My life used to be fun and interesting and exciting and wonderful but now it is suddenly so dull and boring and I hate it.

So what, I hear you ask, has changed? What's happened? My MS, that's what happened. Thanks to a massive pressure sore that got infected and put me in hospital on intravenous drugs eighteen months ago I am now restricted to spending most of my time in bed, in my living room, instead of going out, doing stuff and having a life so the pressure sore doesn't come back. I get to get up and go out occasionally but not every day like I used to. Just a few short hours of freedom every month and then back to my padded prison of pillows, sheets and duvet. Not so bad when it's cold and miserable outside in the winter but oh so dull in the summer when it's sunny and hot and I can hear the world happening outside, without me. I used to work full-time, had an active social life, got to go places and meet up with friends and do stuff all the time and have a real life and now I can't. I used to moan about the weather, the traffic, my job, the crowded shops and streets, public transport delays, the fact there was never anything on at the cinema that I wanted to see. But no longer. My world has shrunk in size to become little more than a rectangular box with a small, hexagonal bump on one side. My living room, with a bay window where my bed is situated overlooking the outside world, and a door to the rest of the house that I only get to go through rarely. I get to interact with real life through my keyboard, through my television, through social media, through occasional phone conversations with friends and family and visits from my carers every morning and evening and that's it.

Yesterday I had such a lovely day. I got up, was helped to dress, hoisted out of my bed and put into my wheelchair and then I went out into the world with my older child. Not that we did anything earth-shattering or exceptional, we just went to the lovely Sunday farmers' market near our home and wandered around. We looked at various stalls selling cakes and fruit and veg and meat and ethnic fast food, sampled lots of different cheeses and bought a few, picked over bits of costume jewellry and books and pictures and items in boxes at the brick-a-brack stalls, ummed and ahhed over some small antiques and old LPs and black and white postcards from a bygone era and then went for a coffee and a snack at a local cafe where we got to meet up with my younger daughter. I interacted with strangers, got to meet one of my child's friends who happened to be there too, felt the sun on my face, felt the breeze in my hair and got involved, just for once, with so-called normal life. Nothing amazing but, for me, very special and not 'normal' at all. I was getting to do something that, not so long ago, I got to do most weeks and something that the majority of people get to do whenever they feel like it. And, I didn't realise quite how special it was until I didn't get to do it any more. Well, not every week anyway.

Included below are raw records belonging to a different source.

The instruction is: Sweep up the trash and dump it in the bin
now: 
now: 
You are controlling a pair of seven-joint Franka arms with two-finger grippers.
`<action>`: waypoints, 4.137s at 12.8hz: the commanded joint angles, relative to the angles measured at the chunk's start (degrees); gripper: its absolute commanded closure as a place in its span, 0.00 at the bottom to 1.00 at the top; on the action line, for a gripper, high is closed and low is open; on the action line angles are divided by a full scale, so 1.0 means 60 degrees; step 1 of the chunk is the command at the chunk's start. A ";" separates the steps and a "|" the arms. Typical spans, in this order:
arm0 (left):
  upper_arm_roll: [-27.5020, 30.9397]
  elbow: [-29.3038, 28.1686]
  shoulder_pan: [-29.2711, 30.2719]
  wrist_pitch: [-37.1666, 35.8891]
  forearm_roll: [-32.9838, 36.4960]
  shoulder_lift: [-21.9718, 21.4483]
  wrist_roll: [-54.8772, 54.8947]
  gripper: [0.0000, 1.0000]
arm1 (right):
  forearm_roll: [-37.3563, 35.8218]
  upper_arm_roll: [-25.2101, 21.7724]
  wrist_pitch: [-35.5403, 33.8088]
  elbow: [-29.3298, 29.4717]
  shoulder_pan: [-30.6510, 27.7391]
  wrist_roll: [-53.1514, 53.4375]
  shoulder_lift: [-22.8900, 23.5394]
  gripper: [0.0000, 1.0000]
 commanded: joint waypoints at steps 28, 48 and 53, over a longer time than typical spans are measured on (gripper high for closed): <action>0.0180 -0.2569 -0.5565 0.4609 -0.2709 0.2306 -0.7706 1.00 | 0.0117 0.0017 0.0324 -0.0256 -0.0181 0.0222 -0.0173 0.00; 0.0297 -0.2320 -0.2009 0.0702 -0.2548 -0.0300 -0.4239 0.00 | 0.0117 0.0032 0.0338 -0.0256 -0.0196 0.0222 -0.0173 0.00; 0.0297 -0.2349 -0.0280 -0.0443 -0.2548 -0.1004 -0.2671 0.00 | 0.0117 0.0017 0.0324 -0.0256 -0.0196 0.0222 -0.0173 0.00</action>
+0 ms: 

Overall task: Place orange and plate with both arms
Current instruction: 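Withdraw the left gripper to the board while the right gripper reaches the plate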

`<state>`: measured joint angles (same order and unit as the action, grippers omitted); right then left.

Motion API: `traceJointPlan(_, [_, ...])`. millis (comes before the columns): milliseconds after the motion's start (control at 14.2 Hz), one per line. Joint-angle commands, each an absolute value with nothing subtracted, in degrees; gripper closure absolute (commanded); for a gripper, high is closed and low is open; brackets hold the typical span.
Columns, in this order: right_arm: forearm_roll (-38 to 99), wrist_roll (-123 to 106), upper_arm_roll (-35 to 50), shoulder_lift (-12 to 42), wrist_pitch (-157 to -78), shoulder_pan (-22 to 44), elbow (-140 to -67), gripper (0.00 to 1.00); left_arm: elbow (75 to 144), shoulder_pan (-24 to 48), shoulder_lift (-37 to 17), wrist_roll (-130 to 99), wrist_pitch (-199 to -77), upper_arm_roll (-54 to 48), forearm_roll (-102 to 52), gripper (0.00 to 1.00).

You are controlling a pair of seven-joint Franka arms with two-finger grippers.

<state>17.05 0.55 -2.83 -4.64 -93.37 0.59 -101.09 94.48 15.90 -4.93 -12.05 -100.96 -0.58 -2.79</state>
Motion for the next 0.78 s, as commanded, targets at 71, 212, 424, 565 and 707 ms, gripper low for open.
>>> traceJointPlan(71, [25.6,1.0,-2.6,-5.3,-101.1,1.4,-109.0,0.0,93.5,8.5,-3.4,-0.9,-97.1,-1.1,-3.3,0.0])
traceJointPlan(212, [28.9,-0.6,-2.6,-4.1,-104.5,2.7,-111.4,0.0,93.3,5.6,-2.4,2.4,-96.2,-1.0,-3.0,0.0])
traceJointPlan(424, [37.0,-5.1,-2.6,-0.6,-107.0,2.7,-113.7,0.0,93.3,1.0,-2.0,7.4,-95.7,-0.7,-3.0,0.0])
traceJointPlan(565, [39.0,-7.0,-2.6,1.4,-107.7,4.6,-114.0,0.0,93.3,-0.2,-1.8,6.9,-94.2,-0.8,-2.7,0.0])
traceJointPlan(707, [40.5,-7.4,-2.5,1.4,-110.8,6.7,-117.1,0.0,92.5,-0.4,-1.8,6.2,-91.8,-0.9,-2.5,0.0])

Why is it that none of us seem to understand what we've got until we don't have it any more? I know that it's up to me to make something out of my new life but, if I could do it all again, I would smile at passers-by, chatter with some of the others waiting at the bus-stop, take more pride in my environment and just relish, enjoy and be thankful for my life and my environment. If I could go back and do it all again I would make sure I paid far more attention to the seemingly small things that make life so joyous and wonderful. And I would love it and be thankful for it far more than I ever was before.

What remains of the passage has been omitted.